The deed is done

I have showered and washed my hair and guess what? I cannot find my curling iron. I realized this before I got in the shower and so I thought about the problem while the suds were doing their thing. I thought about brushing it carefully while it dried, using my fingers to fluff it out or going to Wal_Mart for an inexpensive curling iron for just the few little turning poof of heat it would need. While I was wet, I started to formulate this idea based on finances and investing in my appearance: The cost of the haircut is quite inexpensive and so what if I had it trimmed up once a week and passed up on a couple of taco splurges? Good for the hair, good for the waist and we could keep tabs on the color needs (ROOTS). These speculations helped to quell my fears of emerging as a really straggly mutt.

And Heavens to Betsey, it seems to be a feasible idea. The freshly-layered hair fell nicely into a lively bob. Soooo – a hair trim a week and a couple of whiffles with a found or purchased curling iron and I will be in business. Well, not “in business” really,  but you know what I mean. Now this could all go to the dump if Der Bingle wakes and says something to the effect of doggy hair.

But he should be pleased – I took one of the super vitamins he has been getting for me and later I will take some vitamin D and, wow, did somebody put something in the water . . . like whiskey? Now I just need to go spiff up these regulars at the PBC&R. Maybe get them in the spirit with a few rounds of rousing hymns . . . If I can just find that megaphone now.

Good

I just sneezed and it felt good and I feel better and it was just a small ah-choo, not one of my famous “blow the little pig’s house down” sneezes.
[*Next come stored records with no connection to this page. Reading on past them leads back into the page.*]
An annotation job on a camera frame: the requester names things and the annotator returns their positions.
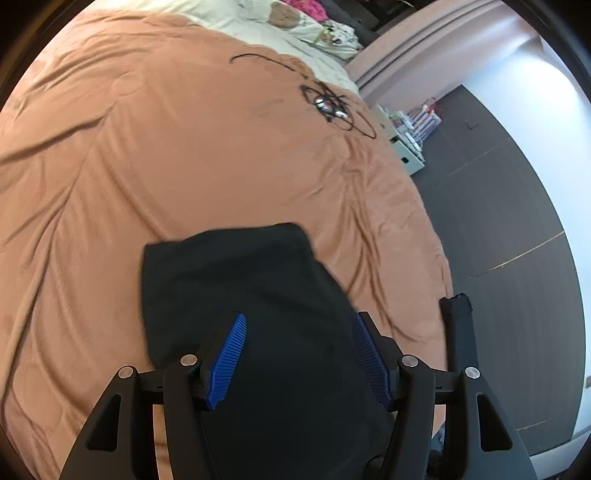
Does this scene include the white bedside cabinet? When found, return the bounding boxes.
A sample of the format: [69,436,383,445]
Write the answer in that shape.
[372,105,425,176]

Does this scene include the tangled black cable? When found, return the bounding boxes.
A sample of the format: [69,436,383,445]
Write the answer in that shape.
[228,52,379,140]

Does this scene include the black pants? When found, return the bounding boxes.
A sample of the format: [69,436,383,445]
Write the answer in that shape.
[141,223,393,479]

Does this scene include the pink plush item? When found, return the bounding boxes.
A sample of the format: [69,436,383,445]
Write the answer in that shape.
[283,0,329,23]

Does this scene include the striped paper bag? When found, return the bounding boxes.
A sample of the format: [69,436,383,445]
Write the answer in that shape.
[408,97,442,142]

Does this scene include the folded black garment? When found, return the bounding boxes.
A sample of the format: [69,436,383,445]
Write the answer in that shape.
[439,293,479,373]

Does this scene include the cream bear pillow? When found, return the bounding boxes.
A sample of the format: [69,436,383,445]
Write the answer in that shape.
[237,0,364,59]

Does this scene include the orange-brown bed blanket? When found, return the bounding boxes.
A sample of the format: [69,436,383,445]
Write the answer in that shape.
[1,11,453,479]

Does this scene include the pink curtain right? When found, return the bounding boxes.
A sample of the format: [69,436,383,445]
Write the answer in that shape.
[346,0,538,111]

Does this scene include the white patterned cloth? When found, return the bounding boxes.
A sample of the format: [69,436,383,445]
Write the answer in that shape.
[320,19,363,51]
I had a restless night with nightmares and brief awakenings and then an early final awakening and a lie in bed period while waiting for dawn. I didn’t make dawn; I gave up and got up and grabbed a coke/diet coke, aspirin, a peanut butter foldover and my computer. I sat here looking at the news thinking many judgmental thoughts and had a good idea this was going to be a grumpy AJ day.

And then I sneezed. My spirits lifted. I know you can cry out stress chemicals, but can you sneeze them out? Probably not; more than likely I sneezed out part of some evil magic spell. Some things are just so obvious – like hitting your aching thighs with an antique meat tenderizer to simulate a massage.

I’m just spitting out these words to cover the fact I am faced with washing my hair for the first time since it was cut on Friday in a layered bob. When the stylist dried it and curled it, it looked so vibrant and sophisticated. I am concerned my attempts will end up in a mutt look. Well, having confessed, here I go to do the deed.